## TO DO:
Using the listing below, please print exactly the lines from the one with "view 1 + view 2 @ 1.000" through the one with "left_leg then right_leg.". Leave out every picture.

## DATA EXTRACT:
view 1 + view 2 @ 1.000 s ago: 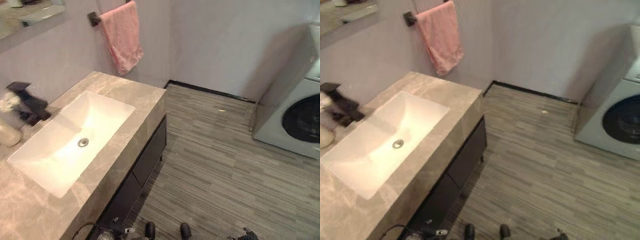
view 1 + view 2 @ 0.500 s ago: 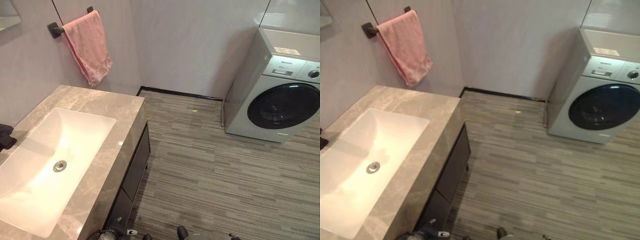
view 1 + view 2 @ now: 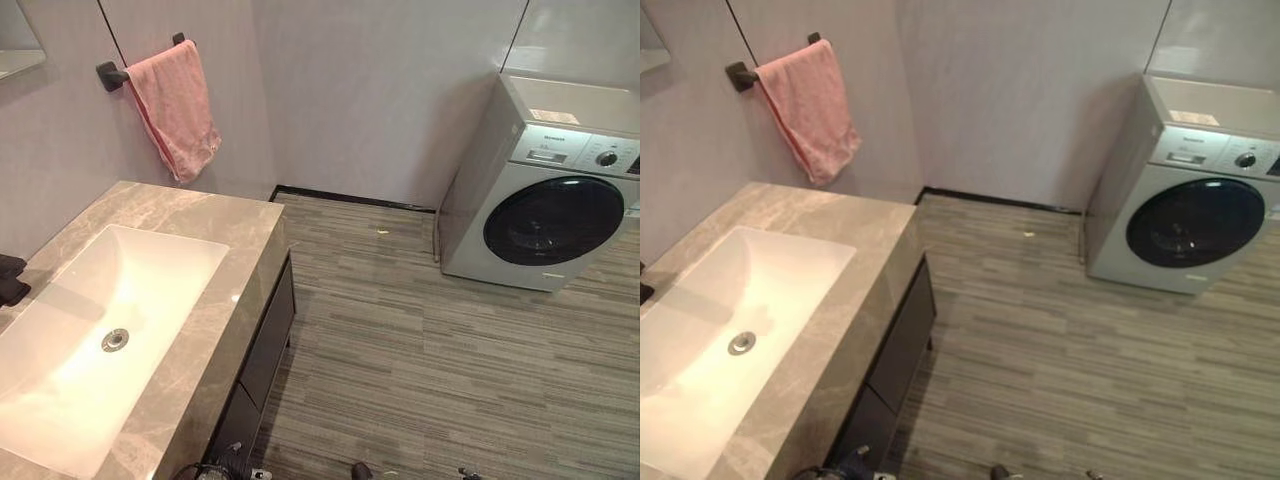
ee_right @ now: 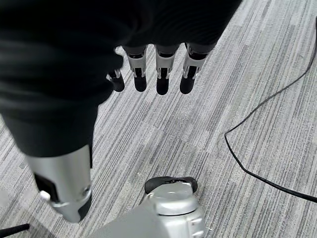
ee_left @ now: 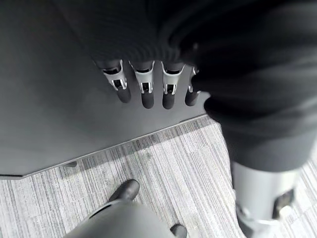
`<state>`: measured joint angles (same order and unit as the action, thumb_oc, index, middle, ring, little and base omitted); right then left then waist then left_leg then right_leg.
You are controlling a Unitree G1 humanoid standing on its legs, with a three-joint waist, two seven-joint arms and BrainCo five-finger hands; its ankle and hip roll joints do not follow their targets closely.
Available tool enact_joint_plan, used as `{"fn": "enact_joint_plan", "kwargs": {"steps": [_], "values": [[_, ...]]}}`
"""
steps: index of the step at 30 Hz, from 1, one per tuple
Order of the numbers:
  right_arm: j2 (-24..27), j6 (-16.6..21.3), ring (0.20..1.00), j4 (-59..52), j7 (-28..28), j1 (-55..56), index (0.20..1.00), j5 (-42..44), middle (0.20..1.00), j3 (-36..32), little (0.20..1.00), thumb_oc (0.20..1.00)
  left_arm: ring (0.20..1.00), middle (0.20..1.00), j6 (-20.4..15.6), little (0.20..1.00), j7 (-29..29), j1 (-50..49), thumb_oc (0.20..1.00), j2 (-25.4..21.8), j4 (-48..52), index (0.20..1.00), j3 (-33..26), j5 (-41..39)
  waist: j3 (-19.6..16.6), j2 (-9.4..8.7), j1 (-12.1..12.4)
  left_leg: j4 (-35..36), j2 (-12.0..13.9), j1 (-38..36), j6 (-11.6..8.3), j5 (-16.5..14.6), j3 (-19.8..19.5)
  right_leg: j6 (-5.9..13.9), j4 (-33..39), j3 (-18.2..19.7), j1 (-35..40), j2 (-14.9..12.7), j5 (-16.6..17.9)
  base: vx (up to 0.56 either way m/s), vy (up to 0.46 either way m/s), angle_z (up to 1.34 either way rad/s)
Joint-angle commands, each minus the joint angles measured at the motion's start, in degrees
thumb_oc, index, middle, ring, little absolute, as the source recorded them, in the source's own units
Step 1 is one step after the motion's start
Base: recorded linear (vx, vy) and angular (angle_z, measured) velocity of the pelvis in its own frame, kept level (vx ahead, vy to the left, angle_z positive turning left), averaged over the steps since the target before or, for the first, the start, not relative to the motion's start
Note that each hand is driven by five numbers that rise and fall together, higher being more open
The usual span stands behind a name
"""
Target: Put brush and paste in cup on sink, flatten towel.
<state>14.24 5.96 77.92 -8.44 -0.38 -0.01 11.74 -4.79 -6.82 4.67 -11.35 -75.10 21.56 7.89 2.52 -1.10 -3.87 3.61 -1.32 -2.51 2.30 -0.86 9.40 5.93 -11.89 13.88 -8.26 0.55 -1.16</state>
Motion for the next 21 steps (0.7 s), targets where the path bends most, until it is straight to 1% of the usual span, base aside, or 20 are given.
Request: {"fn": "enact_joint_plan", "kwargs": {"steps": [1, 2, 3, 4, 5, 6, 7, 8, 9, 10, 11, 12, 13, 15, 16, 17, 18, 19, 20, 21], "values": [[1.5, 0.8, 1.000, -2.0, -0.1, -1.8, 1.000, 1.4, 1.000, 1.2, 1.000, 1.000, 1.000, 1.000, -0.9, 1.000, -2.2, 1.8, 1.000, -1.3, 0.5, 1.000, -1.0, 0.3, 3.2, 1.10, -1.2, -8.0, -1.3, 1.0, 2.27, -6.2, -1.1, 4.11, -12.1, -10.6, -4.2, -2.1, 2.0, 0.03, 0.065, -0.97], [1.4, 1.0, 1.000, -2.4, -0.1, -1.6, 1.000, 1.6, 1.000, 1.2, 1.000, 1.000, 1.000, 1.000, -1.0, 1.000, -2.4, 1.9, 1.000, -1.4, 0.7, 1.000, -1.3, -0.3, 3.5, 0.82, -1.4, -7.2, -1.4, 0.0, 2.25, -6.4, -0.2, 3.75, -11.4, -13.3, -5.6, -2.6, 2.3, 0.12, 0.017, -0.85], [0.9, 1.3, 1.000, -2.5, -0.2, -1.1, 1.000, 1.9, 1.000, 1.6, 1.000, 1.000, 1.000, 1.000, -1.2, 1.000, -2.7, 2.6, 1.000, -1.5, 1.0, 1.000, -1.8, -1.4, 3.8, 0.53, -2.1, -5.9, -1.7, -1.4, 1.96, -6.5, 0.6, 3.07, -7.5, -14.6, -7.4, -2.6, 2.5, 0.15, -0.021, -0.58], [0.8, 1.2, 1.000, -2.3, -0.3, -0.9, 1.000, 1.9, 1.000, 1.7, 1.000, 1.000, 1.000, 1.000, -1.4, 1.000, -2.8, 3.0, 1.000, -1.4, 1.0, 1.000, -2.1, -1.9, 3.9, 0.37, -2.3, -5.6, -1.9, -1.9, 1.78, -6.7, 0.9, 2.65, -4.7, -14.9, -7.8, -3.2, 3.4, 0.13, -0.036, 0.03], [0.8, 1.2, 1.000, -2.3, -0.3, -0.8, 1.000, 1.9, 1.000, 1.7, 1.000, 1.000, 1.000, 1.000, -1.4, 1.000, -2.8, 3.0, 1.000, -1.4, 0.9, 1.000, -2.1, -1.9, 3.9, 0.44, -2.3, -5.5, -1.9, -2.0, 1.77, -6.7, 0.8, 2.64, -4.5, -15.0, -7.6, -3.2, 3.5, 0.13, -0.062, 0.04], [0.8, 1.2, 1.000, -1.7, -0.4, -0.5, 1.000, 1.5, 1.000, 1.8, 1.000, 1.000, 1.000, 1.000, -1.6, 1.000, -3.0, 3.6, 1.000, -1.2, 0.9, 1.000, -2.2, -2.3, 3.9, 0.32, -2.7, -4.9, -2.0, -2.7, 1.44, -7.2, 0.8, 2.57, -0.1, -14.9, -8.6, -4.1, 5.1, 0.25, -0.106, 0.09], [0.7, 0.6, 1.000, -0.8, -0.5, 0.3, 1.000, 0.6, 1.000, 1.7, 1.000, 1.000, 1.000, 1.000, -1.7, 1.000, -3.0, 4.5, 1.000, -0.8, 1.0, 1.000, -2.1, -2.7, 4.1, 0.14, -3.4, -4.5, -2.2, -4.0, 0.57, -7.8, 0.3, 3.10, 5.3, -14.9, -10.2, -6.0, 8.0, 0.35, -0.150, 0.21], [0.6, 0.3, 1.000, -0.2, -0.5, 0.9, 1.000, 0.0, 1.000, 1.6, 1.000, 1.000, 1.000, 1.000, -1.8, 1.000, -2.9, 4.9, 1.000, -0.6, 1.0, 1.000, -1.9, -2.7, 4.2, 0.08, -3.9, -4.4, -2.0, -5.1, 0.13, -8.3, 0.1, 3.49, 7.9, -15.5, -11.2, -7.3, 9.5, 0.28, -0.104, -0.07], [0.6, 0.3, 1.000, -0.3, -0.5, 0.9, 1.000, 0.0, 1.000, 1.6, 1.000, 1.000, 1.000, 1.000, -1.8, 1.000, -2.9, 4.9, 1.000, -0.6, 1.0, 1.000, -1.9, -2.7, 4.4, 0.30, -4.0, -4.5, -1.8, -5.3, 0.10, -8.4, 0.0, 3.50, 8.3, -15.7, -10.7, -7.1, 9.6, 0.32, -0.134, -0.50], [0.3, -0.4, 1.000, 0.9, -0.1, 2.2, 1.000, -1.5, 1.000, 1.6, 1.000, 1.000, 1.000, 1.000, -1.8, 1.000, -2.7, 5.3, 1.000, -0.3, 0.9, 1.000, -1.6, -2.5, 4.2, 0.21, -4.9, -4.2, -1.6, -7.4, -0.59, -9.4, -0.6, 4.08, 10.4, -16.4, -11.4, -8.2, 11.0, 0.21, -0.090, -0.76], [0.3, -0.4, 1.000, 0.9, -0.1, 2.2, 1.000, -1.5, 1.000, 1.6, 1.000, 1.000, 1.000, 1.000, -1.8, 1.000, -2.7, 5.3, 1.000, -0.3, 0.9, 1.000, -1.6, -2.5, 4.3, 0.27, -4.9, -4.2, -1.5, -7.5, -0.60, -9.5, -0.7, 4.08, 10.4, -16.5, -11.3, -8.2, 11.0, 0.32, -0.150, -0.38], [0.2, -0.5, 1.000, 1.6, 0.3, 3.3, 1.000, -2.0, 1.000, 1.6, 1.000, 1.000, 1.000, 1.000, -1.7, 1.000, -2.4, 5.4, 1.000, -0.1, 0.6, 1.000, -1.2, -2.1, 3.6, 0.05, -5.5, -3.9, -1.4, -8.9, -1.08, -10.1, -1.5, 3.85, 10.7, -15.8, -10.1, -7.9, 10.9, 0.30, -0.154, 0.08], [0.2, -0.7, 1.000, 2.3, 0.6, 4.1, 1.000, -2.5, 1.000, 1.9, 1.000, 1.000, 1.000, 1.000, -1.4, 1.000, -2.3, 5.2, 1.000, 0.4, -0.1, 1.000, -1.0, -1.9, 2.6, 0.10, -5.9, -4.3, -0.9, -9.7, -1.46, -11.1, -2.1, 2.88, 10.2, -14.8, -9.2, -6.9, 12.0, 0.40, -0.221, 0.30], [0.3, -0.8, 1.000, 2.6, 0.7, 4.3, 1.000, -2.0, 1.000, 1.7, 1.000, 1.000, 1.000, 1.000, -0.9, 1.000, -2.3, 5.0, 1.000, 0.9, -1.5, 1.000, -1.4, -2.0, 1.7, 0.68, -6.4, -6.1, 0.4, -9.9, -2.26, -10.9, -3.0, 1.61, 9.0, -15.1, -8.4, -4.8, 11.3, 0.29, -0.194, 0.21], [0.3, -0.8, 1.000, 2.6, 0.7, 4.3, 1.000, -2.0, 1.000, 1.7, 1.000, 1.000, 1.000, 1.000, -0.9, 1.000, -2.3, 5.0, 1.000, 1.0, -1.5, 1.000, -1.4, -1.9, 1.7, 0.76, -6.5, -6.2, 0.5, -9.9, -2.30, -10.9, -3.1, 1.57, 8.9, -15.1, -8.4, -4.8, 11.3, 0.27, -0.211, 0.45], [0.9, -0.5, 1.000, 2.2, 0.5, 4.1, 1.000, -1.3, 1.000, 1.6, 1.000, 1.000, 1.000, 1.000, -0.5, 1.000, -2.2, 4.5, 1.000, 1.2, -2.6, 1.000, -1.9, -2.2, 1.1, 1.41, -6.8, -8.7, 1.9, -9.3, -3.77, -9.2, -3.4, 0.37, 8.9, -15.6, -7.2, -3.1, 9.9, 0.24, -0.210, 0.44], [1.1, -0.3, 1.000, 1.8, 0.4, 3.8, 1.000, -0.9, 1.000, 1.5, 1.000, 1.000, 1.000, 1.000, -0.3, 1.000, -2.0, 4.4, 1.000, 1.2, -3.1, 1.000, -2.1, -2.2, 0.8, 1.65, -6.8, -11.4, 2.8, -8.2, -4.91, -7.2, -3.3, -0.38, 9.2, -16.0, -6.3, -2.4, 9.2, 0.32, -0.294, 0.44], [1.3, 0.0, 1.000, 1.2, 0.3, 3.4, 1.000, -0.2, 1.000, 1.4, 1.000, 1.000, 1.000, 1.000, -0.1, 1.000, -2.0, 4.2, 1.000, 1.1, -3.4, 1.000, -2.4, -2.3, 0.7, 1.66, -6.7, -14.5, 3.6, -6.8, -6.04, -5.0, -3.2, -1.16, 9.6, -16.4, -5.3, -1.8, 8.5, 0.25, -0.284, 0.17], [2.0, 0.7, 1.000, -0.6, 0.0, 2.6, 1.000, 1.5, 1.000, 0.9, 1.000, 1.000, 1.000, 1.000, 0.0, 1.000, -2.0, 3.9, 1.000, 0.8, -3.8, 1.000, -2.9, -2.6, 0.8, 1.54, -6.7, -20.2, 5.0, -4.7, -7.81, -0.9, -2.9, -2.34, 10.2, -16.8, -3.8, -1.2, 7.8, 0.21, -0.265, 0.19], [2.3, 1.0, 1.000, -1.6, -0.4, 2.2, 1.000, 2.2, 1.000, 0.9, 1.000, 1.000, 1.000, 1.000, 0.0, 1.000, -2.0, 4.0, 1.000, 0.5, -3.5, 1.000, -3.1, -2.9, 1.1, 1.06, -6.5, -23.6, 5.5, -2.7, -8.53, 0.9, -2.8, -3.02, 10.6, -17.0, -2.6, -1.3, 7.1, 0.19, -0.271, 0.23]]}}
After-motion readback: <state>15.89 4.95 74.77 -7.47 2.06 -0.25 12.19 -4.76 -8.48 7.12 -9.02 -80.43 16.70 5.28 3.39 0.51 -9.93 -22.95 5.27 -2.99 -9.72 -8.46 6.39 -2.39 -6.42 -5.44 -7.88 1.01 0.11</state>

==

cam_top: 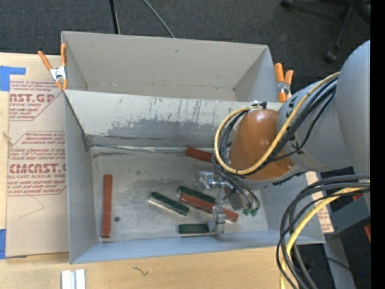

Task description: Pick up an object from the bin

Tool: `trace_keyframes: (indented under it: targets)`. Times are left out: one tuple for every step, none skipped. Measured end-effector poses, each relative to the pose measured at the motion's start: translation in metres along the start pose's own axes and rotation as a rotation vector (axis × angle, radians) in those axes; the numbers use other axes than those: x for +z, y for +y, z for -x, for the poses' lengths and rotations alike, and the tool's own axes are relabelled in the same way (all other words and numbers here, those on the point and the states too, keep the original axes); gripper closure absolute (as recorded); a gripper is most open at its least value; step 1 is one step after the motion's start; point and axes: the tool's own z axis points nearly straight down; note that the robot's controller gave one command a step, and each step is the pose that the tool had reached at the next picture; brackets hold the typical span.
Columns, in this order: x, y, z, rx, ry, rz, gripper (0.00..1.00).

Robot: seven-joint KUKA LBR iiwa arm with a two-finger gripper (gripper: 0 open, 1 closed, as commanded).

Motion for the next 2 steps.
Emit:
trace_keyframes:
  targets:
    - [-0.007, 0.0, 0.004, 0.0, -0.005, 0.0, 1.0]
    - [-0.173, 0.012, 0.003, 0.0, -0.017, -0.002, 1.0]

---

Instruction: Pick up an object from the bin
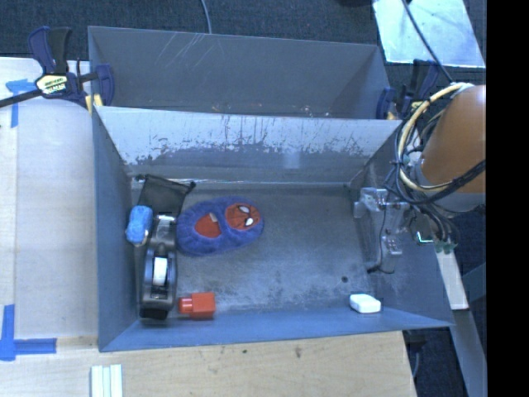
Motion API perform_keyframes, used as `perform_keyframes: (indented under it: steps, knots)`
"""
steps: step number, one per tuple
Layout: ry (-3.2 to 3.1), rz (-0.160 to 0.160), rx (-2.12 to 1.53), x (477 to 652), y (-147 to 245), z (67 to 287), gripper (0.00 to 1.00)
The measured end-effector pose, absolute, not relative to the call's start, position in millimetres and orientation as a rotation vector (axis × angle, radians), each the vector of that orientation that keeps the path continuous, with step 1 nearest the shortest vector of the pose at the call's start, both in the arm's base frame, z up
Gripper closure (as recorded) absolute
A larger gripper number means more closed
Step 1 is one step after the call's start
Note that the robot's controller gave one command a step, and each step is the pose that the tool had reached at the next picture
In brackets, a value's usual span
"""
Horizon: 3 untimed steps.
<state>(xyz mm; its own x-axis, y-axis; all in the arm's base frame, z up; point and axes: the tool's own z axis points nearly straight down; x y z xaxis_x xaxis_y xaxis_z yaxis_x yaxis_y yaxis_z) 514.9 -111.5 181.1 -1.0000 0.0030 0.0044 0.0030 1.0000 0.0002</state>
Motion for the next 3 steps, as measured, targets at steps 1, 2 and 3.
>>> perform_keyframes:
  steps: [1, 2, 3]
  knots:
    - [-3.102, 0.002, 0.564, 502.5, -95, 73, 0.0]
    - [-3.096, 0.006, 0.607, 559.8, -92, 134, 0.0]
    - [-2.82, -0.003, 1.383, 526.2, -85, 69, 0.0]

## COMPLETED EXERCISE:
view 1 + view 2 @ 1.000 s ago: 
view 1 + view 2 @ 0.500 s ago: 
view 1 + view 2 @ now: 
ee_right @ now: 
ee_left @ now: 
`<state>`: measured joint angles (same order and unit as the action, thumb_oc, index, middle, ring, little and base omitted); right then left then waist then left_leg then right_leg.

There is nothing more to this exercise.